EXERCISE AIM => In the listing below, the answer starts at the line that has "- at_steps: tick" and stops after the line that has "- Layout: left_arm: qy"; please repeat that part exactly and nothing more.

DATASET EXTRACT =>
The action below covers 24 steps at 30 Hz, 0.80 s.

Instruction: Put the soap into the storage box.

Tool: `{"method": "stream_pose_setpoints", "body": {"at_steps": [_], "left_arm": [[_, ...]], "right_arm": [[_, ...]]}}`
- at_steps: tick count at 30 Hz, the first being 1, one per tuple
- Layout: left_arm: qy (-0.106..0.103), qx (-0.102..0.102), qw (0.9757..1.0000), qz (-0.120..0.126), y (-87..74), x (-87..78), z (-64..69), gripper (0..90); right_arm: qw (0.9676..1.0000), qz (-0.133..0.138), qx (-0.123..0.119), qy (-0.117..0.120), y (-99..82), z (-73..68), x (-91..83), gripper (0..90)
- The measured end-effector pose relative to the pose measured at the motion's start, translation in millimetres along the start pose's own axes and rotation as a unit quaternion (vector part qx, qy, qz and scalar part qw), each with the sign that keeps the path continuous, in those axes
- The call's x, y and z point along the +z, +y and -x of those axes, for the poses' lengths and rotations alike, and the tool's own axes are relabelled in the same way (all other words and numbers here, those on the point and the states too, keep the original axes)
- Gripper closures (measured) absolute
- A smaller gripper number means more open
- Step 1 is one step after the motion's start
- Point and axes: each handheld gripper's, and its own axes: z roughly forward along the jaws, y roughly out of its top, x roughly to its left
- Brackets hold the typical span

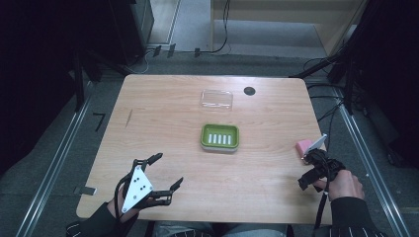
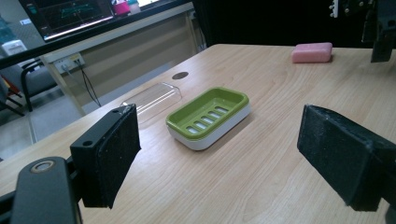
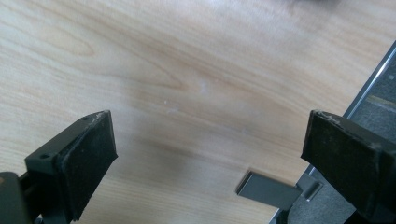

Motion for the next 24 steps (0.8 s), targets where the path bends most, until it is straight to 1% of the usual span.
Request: {"method": "stream_pose_setpoints", "body": {"at_steps": [4,5,7,9,13,17,19,24], "left_arm": [[0.000,0.000,1.0000,0.000,0.0,0.0,0.0,13.6],[0.000,0.000,1.0000,0.000,0.0,0.1,0.0,13.6],[0.000,0.001,1.0000,-0.001,0.1,0.1,0.1,13.6],[0.000,0.000,1.0000,0.000,0.1,0.0,0.2,13.7],[0.000,-0.001,1.0000,0.001,-0.1,-0.3,-0.1,13.6],[-0.001,-0.001,1.0000,0.001,-0.2,-0.2,-0.2,13.6],[-0.001,-0.001,1.0000,0.001,-0.2,-0.3,-0.3,13.6],[-0.001,-0.001,1.0000,0.001,-0.3,-0.2,-0.3,13.6]], "right_arm": [[1.0000,0.004,-0.004,-0.001,5.0,1.4,-2.0,2.9],[1.0000,0.005,-0.001,-0.001,6.1,1.2,-2.7,2.9],[1.0000,0.008,-0.005,-0.003,8.6,2.7,-4.3,2.9],[1.0000,0.007,-0.003,-0.003,9.4,2.9,-5.1,2.8],[0.9998,0.016,-0.007,-0.002,13.9,5.0,-6.7,2.2],[0.9998,0.021,-0.004,0.004,20.2,8.2,-7.8,0.7],[0.9997,0.023,-0.004,0.003,21.4,9.5,-8.0,0.7],[0.9995,0.028,0.008,0.007,28.2,16.5,-9.1,0.4]]}}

OUTPUT OF THE TASK =>
- at_steps: tick count at 30 Hz, the first being 1, one per tuple
- Layout: left_arm: qy (-0.106..0.103), qx (-0.102..0.102), qw (0.9757..1.0000), qz (-0.120..0.126), y (-87..74), x (-87..78), z (-64..69), gripper (0..90); right_arm: qw (0.9676..1.0000), qz (-0.133..0.138), qx (-0.123..0.119), qy (-0.117..0.120), y (-99..82), z (-73..68), x (-91..83), gripper (0..90)

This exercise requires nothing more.